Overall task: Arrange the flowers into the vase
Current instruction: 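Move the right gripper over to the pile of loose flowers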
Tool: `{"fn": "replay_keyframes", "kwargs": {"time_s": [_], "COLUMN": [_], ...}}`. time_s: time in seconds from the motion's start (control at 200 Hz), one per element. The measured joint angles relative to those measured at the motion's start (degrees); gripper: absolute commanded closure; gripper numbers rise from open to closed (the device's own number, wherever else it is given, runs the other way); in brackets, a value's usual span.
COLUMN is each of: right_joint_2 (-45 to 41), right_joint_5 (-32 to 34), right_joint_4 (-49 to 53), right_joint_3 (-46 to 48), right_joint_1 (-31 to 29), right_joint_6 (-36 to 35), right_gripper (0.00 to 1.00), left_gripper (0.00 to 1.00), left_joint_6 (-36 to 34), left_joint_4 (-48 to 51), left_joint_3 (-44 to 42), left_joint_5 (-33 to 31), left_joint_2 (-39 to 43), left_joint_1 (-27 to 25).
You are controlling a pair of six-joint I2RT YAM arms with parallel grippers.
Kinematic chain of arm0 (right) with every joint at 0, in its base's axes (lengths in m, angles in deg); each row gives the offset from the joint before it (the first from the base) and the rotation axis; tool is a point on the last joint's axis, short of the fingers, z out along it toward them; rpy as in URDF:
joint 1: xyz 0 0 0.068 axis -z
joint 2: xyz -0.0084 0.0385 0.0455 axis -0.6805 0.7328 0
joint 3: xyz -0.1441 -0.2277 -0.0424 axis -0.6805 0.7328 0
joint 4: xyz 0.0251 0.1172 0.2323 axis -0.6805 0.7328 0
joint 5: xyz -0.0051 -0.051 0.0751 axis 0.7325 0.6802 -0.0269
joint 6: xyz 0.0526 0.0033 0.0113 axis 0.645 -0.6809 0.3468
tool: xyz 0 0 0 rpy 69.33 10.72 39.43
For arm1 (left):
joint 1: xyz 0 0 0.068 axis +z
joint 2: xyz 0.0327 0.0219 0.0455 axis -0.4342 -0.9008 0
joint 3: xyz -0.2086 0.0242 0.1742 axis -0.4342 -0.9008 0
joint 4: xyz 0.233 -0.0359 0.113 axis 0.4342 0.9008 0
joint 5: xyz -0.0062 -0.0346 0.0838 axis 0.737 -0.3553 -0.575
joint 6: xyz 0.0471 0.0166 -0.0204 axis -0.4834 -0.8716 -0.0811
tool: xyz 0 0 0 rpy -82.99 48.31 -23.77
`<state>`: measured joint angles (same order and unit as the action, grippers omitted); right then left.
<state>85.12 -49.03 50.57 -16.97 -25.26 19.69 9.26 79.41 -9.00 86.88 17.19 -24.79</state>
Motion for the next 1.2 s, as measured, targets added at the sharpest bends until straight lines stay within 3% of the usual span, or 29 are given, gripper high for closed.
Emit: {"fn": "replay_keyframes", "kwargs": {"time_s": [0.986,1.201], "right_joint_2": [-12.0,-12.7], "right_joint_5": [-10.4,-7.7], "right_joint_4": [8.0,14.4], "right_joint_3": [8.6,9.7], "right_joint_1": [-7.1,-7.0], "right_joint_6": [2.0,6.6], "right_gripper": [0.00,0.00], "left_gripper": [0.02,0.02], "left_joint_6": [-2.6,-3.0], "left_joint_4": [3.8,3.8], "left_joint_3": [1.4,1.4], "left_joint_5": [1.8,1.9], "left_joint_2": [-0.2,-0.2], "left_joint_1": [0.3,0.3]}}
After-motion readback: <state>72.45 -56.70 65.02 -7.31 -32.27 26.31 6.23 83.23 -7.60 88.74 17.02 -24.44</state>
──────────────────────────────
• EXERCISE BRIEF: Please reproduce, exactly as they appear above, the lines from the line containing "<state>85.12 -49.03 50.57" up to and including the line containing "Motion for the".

• ANSWER BELOW:
<state>85.12 -49.03 50.57 -16.97 -25.26 19.69 9.26 79.41 -9.00 86.88 17.19 -24.79</state>
Motion for the next 1.2 s, as measured, targets added at the sharpest bends until straight lines stay within 3% of the usual span, or 29 are given, gripper high for closed.

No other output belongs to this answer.